## WHAT THIS TASK INVOLVES
Return all the lines below in which the string "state" appears.

## INPUT DATA

- - -

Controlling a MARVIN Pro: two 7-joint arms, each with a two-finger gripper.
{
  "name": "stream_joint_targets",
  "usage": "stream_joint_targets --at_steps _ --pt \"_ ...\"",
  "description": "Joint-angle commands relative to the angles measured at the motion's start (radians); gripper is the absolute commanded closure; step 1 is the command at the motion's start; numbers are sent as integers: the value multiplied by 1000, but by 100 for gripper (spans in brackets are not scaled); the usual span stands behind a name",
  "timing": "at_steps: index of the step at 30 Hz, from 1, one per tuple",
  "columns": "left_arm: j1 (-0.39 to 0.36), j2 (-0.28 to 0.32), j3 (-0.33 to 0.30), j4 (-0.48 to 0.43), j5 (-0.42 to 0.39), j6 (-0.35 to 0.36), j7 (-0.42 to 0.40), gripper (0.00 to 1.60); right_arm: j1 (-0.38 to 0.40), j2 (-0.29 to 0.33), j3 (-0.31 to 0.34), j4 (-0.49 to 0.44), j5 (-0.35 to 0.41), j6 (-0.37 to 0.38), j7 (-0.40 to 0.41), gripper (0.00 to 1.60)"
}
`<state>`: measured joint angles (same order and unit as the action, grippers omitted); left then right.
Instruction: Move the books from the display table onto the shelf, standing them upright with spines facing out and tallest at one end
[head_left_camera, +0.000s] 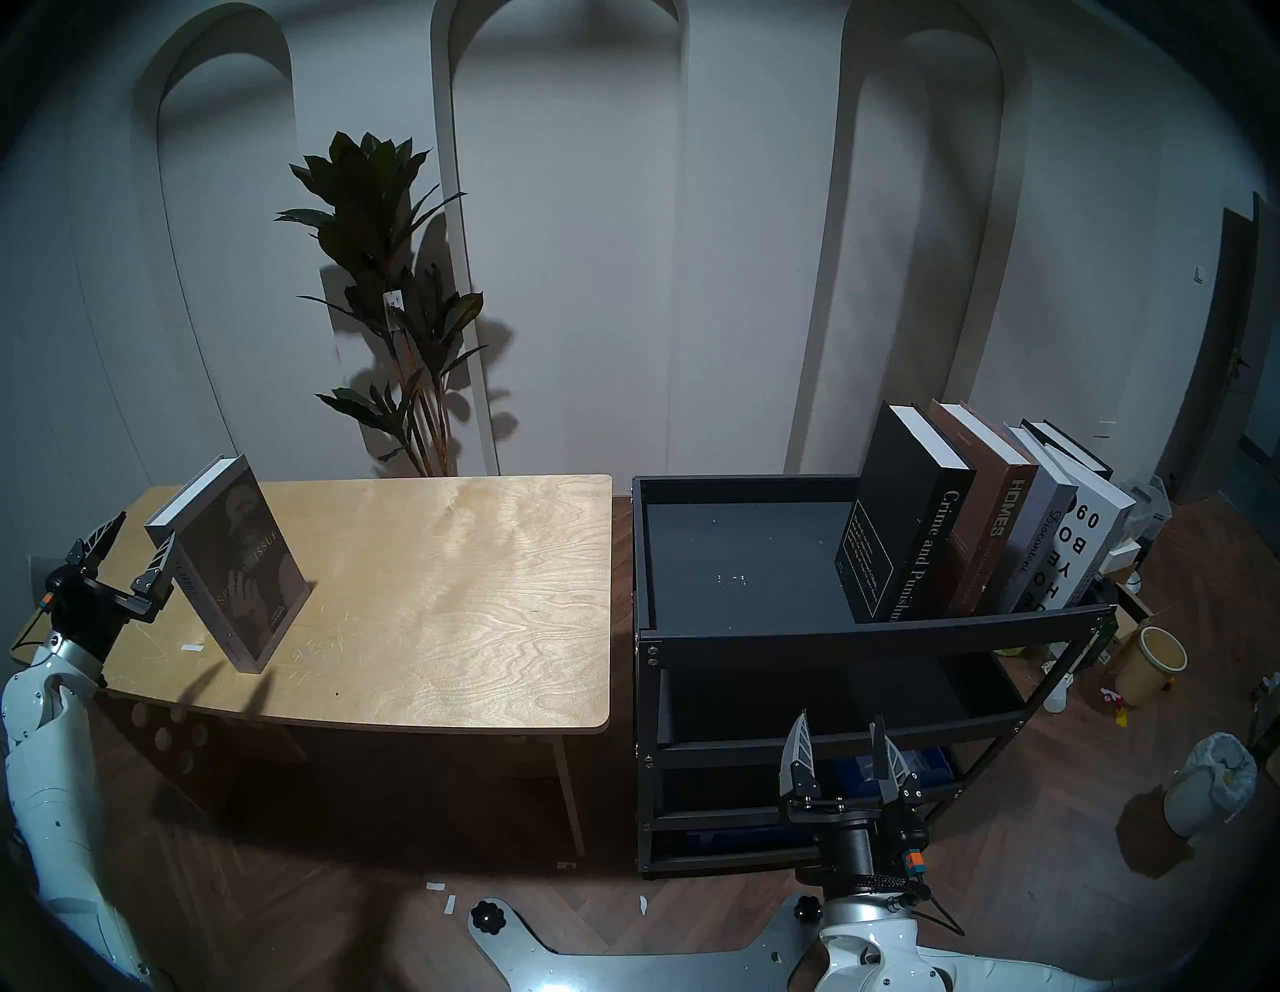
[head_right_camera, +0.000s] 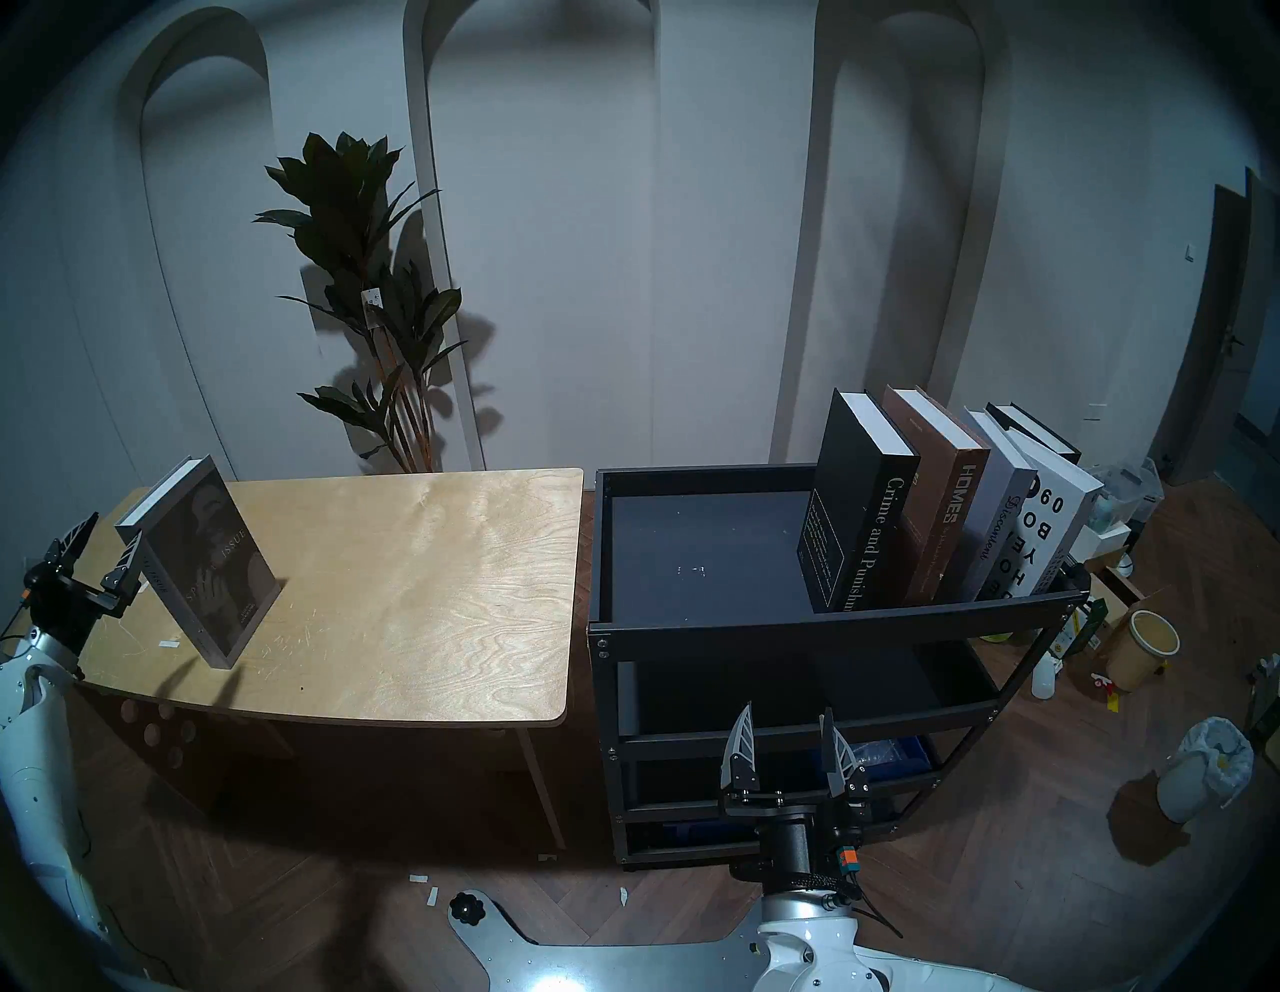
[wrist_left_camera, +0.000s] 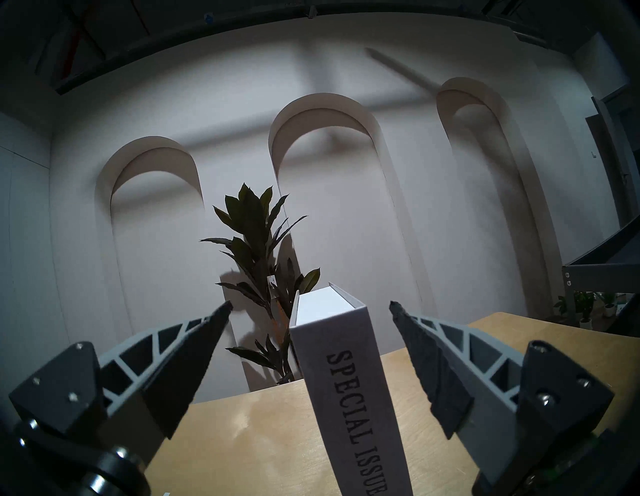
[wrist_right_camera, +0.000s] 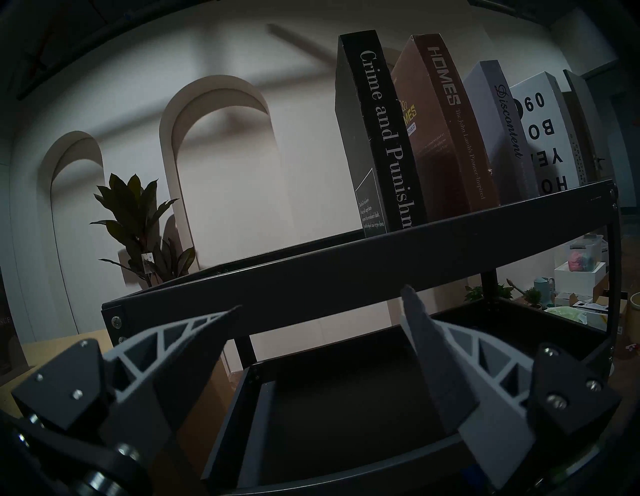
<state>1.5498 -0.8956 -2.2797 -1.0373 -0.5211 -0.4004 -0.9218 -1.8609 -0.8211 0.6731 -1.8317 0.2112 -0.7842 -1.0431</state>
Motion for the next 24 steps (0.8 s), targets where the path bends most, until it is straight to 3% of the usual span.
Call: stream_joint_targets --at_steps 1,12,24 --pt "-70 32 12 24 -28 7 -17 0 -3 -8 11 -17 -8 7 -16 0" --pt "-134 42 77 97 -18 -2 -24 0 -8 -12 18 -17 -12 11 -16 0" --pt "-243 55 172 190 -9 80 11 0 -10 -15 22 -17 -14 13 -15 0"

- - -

## RESPONSE AREA
`<state>`: measured joint angles (same order and unit as the action, grippers omitted); left then right.
<state>1.5498 -0.8956 -2.2797 -1.0373 -0.5211 -0.4004 -0.9218 -1.8609 -0.8211 0.6731 -1.8317 0.2112 -0.7842 -1.0431</state>

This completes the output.